There were 984 households, out of which 36.3% had children under the age of 18 living with them, 48.0% were married couples living together, 14.2% had a female householder with no husband present, and 33.8% were non-families. 29.0% of all households were made up of individuals, and 13.2% had someone living alone who was 65 years of age or older. The average household size was 2.43 and the average family size was 2.99.
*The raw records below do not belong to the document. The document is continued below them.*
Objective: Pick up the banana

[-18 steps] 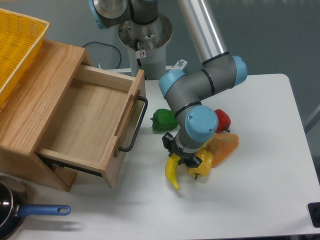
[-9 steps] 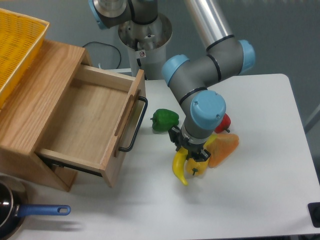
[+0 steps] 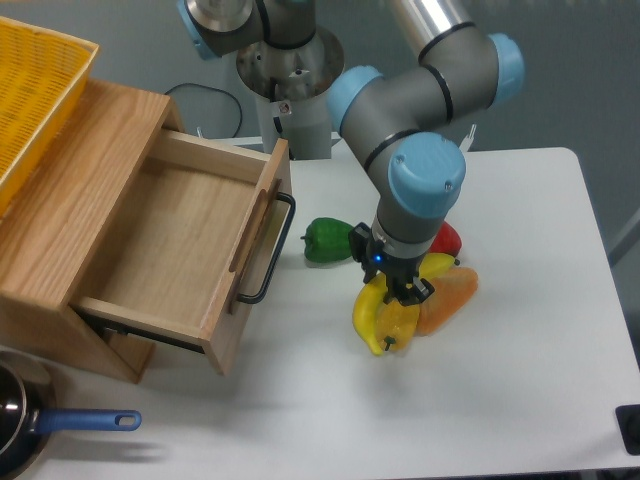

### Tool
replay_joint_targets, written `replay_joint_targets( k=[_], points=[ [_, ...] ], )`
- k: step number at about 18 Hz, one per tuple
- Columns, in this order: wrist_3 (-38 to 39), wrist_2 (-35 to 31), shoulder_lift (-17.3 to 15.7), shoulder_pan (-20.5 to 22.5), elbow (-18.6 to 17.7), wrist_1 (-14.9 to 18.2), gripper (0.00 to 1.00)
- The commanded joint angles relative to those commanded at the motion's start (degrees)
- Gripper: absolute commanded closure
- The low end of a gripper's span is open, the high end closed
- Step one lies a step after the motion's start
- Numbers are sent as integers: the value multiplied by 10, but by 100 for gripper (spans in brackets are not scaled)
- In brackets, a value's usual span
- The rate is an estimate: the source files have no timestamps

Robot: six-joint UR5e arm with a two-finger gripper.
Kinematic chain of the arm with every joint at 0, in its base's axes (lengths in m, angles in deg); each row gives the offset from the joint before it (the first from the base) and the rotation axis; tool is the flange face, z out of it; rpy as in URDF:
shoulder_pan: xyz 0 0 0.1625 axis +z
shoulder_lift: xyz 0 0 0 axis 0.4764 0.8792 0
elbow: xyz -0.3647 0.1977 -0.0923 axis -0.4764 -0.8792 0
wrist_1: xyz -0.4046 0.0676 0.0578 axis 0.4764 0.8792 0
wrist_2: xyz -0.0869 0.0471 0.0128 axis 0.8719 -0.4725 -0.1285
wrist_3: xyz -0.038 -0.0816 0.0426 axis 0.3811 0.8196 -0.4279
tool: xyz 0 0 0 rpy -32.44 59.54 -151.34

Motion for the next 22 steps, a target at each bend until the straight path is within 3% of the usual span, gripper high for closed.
replay_joint_targets(
  k=[7,18,22],
  points=[
    [-100,1,-13,0,-3,-6,64],
    [-104,0,-23,-9,-12,-7,65],
    [-115,-34,-22,-14,-11,-5,65]
  ],
)
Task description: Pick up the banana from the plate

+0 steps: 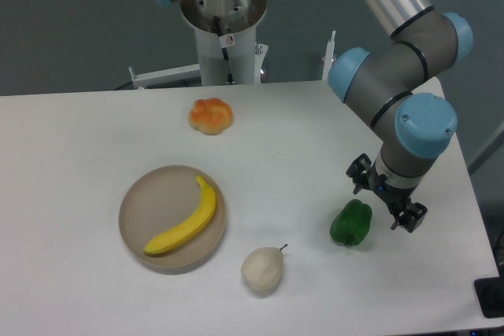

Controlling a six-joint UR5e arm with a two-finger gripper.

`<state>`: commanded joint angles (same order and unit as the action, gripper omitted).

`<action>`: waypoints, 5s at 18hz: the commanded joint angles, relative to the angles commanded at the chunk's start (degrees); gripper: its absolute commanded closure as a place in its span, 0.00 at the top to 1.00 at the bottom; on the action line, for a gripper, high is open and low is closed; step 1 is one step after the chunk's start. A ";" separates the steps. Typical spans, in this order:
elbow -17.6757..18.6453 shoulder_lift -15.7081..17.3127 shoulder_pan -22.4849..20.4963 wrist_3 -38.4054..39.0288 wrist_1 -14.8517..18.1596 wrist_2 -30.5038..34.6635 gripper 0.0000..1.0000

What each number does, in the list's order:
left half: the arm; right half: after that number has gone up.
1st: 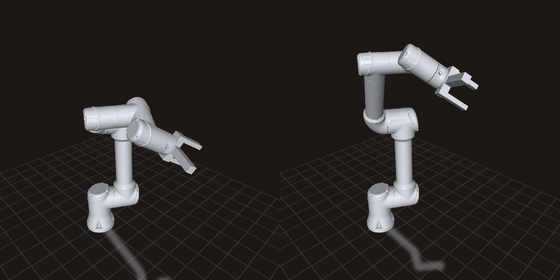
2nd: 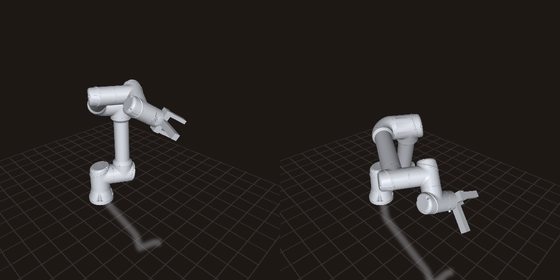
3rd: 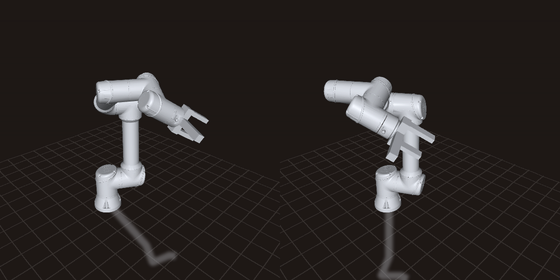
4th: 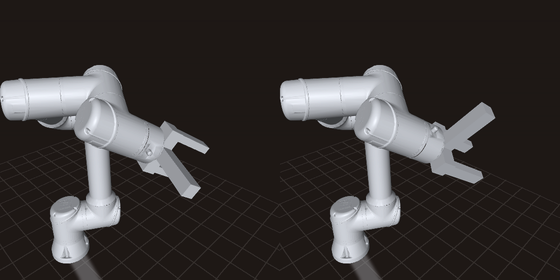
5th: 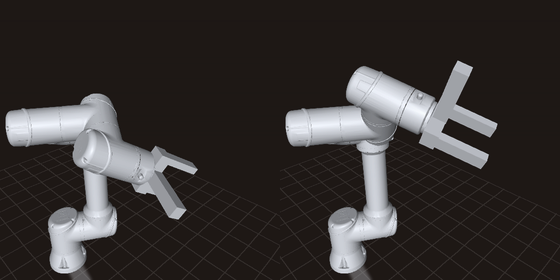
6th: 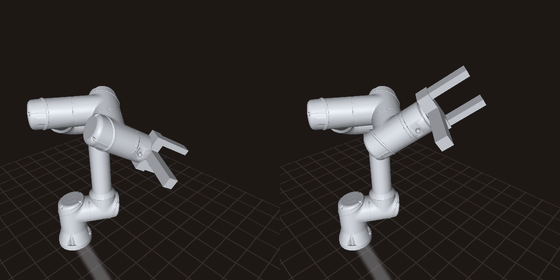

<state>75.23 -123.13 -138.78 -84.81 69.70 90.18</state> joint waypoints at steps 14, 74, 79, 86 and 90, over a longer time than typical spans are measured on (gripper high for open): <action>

The town population contained 28.3% under the age of 18, 8.2% from 18 to 24, 29.5% from 25 to 44, 19.8% from 45 to 64, and 14.3% who were 65 years of age or older. The median age was 34 years. For every 100 females, there were 86.5 males. For every 100 females age 18 and over, there were 80.9 males.

The median income for a household in the town was $32,591, and the median income for a family was $39,922. Males had a median income of $33,152 versus $20,188 for females. The per capita income for the town was $16,017. About 7.4% of families and 8.2% of the population were below the poverty line, including 9.8% of those under age 18 and 3.3% of those age 65 or over.
==Education==
The Shenandoah School Corporation provides education at Shenandoah High School, Shenandoah Middle School and Shenandoah Elementary School in Middletown.

The town has a lending library, the Middletown Fall Creek Township Public Library.

==Notable people==
- John Hazelton Cotteral (1864−1933) − United States district and appellate judge.
- Mikel Harry (1951−2017) − father of Six Sigma.
- Beth Solomon (b. 1952) − professional golfer.
- Silas Allred (b. 2002) − collegiate wrestler.